Messiah of Evil. I recently read a review of this film which complained that it was too slow-moving. That’s enough for me to call this one underrated, and I have to wonder if the reviewer somehow missed what was going on, or perhaps didn’t have the cultural background to process it. After all, when was the last time you heard someone complain that a telling of the Nativity story was too slow-moving? and that’s just what this movie is about, a dark Nativity. An unlucky girl comes to a small town in California in search of her missing father, and quickly discovers that she’s come in the midst of the season of miracles and wonders that precedes the coming of The One Foretold. Except this One Foretold is not bringing a new light of hope to the world, but a terrible shadow, and the miracles and wonders are less in the “babies quickening in the wombs of women thought barren” mold and more along “bleeding from your eyes as you become a cannibalistic zombie” lines. Slow-moving? Please. When there’s nowhere to run and nowhere to hide, “slow-moving” just means the suspense is dragged out longer.

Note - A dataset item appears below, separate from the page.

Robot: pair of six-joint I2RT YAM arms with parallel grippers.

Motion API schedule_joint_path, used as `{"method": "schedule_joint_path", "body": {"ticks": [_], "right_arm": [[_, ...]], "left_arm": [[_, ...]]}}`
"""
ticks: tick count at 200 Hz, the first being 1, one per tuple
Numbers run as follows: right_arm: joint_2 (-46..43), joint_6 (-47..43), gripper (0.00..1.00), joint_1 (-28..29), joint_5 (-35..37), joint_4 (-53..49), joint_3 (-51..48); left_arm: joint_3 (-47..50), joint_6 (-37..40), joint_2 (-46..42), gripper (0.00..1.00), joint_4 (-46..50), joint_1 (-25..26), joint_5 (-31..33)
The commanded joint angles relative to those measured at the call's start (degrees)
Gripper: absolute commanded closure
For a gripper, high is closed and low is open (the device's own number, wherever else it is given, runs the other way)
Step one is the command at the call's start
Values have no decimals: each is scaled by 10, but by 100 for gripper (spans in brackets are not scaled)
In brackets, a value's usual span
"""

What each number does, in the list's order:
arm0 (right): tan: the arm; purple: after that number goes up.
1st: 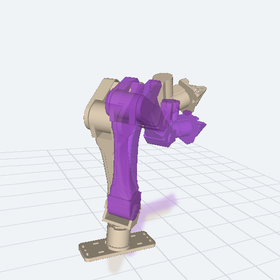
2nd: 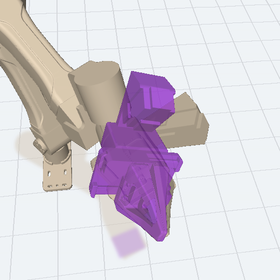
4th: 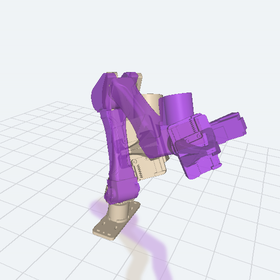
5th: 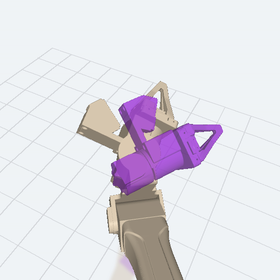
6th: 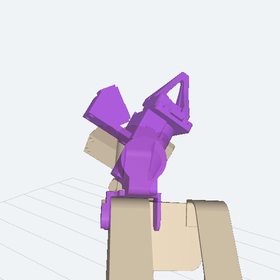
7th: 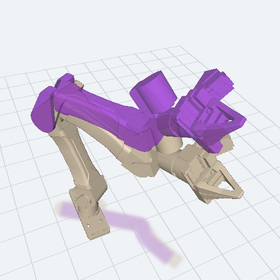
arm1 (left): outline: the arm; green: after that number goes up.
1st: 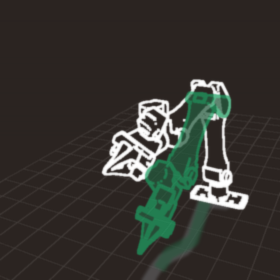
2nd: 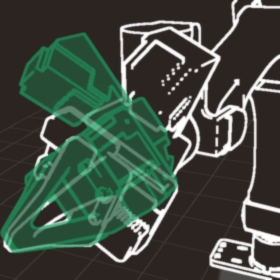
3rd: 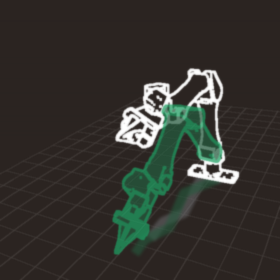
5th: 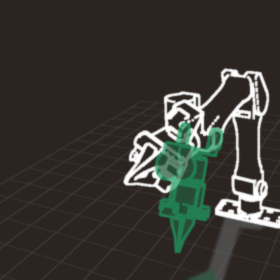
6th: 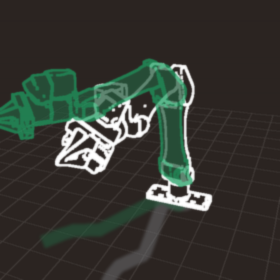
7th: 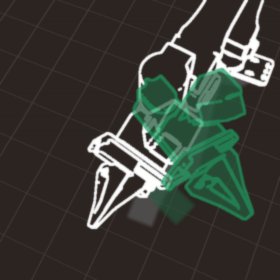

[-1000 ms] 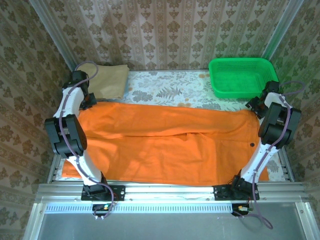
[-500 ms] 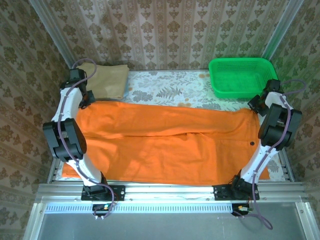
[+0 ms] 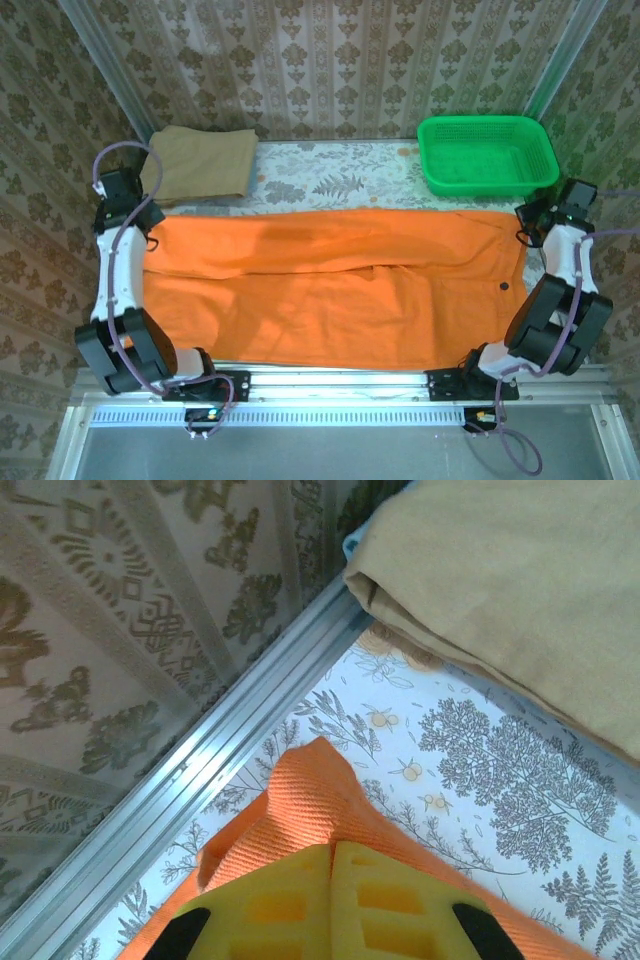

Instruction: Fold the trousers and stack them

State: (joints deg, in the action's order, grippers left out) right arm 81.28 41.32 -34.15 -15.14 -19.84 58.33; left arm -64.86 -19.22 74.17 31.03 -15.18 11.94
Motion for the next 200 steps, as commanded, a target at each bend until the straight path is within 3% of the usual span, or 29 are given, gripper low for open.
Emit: {"method": "schedule_joint_path", "body": {"ticks": [1,30,79,122,147,165,200], "right_arm": [[-64,32,100,-21,-47,20,-24],[-127,55,100,-60,-88,6,-60],[-238,80,99,-96,-130,-43,-107],[-284,79,99,-88,-153,-18,-177],[-314,77,99,-72,-173,-19,-224],[-353,24,99,-68,-144,-89,-224],[-446,41,98,-37,-128,-130,-297]], "left_arm": [[46,-30,-64,100,-68,-21,11],[94,-63,-136,100,-74,-56,13],[70,-122,-172,100,25,-99,3],[63,-173,-134,100,39,-106,-85],[77,-184,-130,100,18,-87,-97],[85,-193,-123,100,2,-67,-100],[109,-219,-107,100,-24,28,-97]]}}
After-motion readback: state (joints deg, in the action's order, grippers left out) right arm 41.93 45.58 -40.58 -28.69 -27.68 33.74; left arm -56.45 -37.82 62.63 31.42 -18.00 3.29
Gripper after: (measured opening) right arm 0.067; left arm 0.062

Phenomena. This isn’t my favorite Dario Argento film; that honor belongs to Suspiria, which is in all honesty the better film. However, this one just doesn’t get the love it deserves for all the things it does right. I love the bonding between Jennifer Connelley’s boarding-school misfit and Donald Pleasance’s avuncular entomologist. I love the wonderful moment when Jennifer’s tormentors at the school stand perplexed at her declaration “I love you all,” perplexed until they realize she’s not talking to them … I love the terrifying last act of the movie, where Jennifer has fallen in with exactly the worst possible people, and must exert every bit of physical strength and inner courage she has to get away from the horror.

4. Name three horror movies that you enjoy against your better judgment.

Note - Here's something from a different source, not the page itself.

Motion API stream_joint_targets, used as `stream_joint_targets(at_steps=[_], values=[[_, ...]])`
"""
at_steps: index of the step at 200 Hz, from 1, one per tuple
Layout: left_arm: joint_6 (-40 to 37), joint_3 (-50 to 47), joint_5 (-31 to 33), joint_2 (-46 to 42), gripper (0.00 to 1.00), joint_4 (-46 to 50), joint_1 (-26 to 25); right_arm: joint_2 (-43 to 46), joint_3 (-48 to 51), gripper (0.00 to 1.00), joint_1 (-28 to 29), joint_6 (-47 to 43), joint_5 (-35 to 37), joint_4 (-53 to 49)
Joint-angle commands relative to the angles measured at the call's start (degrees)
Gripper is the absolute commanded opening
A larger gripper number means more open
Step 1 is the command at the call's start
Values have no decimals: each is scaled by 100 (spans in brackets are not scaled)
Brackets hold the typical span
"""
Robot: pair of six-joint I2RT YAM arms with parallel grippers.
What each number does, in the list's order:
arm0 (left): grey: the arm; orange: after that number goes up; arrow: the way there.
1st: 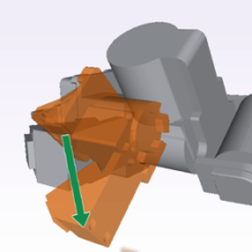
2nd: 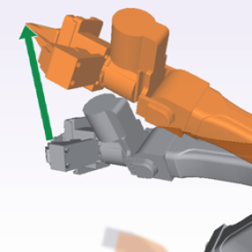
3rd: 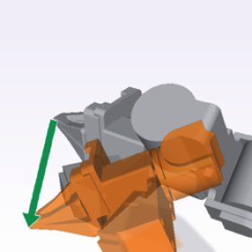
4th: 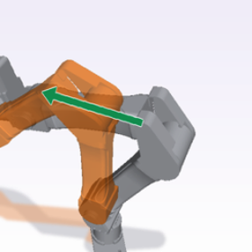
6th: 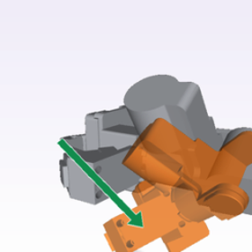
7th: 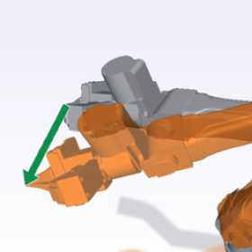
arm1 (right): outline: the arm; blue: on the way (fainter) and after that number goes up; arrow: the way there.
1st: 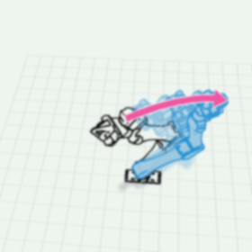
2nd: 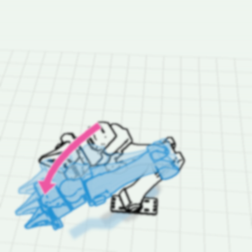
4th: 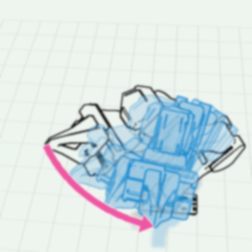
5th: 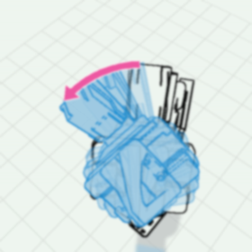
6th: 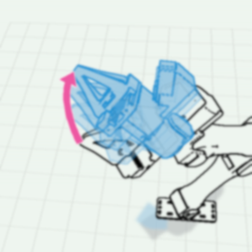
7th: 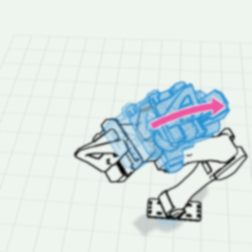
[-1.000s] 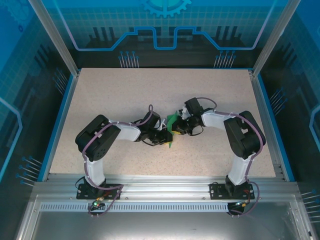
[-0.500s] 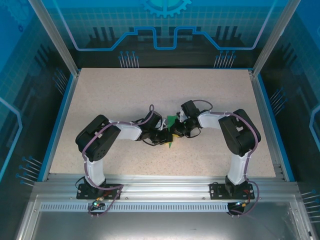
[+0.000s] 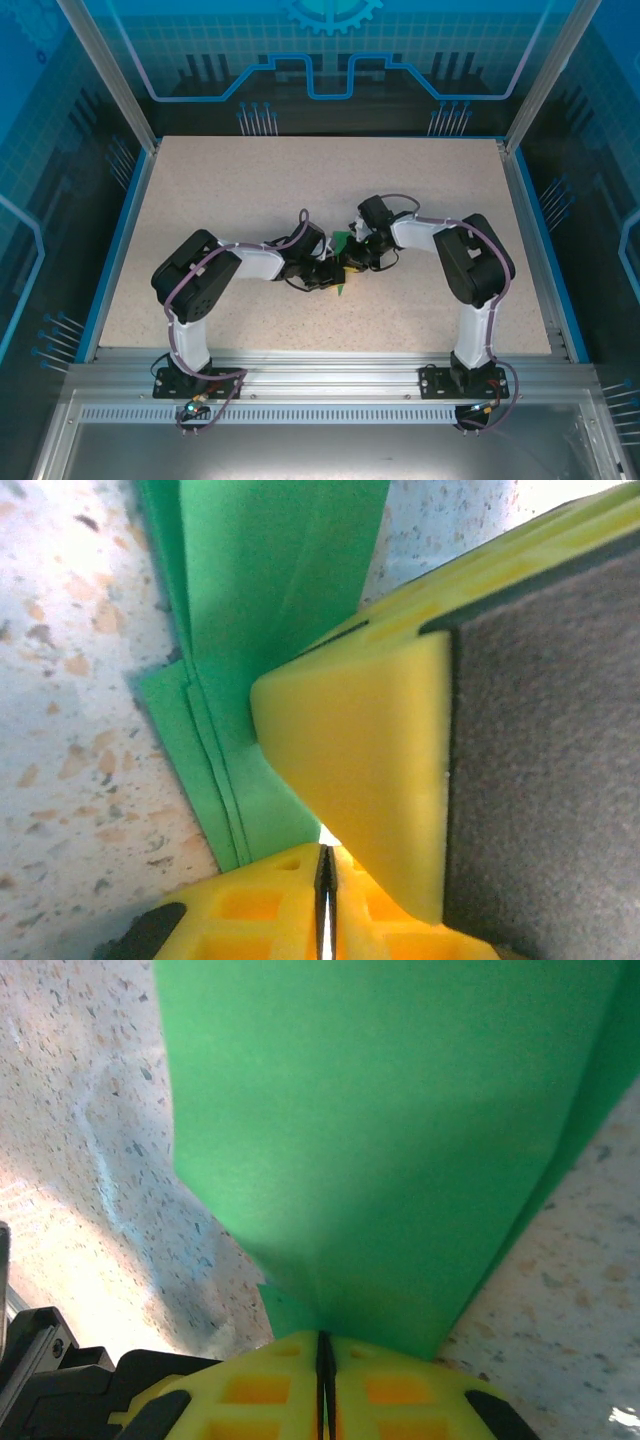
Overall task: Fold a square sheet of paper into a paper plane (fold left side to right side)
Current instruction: Fold the wing for the fifth time at the center of the table.
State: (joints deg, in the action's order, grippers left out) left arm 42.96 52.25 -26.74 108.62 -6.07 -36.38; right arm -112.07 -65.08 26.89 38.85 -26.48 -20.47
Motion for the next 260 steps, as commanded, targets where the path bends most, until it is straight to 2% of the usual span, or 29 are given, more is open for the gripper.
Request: stream_joint_targets(at_steps=[1,260], values=[[-200,-222,486,371,14,1090,-26,-298,-288,11,-289,-270,745,171],[-227,-295,464,301,14,1066,-24,-1382,-2077,12,-1259,-919,739,-564]])
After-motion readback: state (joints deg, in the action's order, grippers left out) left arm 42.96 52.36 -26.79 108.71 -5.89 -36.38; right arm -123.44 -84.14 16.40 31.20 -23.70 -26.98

Pieces. Oh, I just love Pieces to pieces. It’s so bad, but it never fails to make me feel better when I watch it. Its acting is terrible, its plotting irredeemable, its sense of taste atrocious … but for all that, I love it so much that after my very first viewing I knew I had to own my own copy. Whenever I get down and start wondering if there’s anything actually good in the world, I try to think of Lynda Day George’s line delivery of “Bastard! … Bastard!! … BASTARD!!!” and it cheers me up to no end.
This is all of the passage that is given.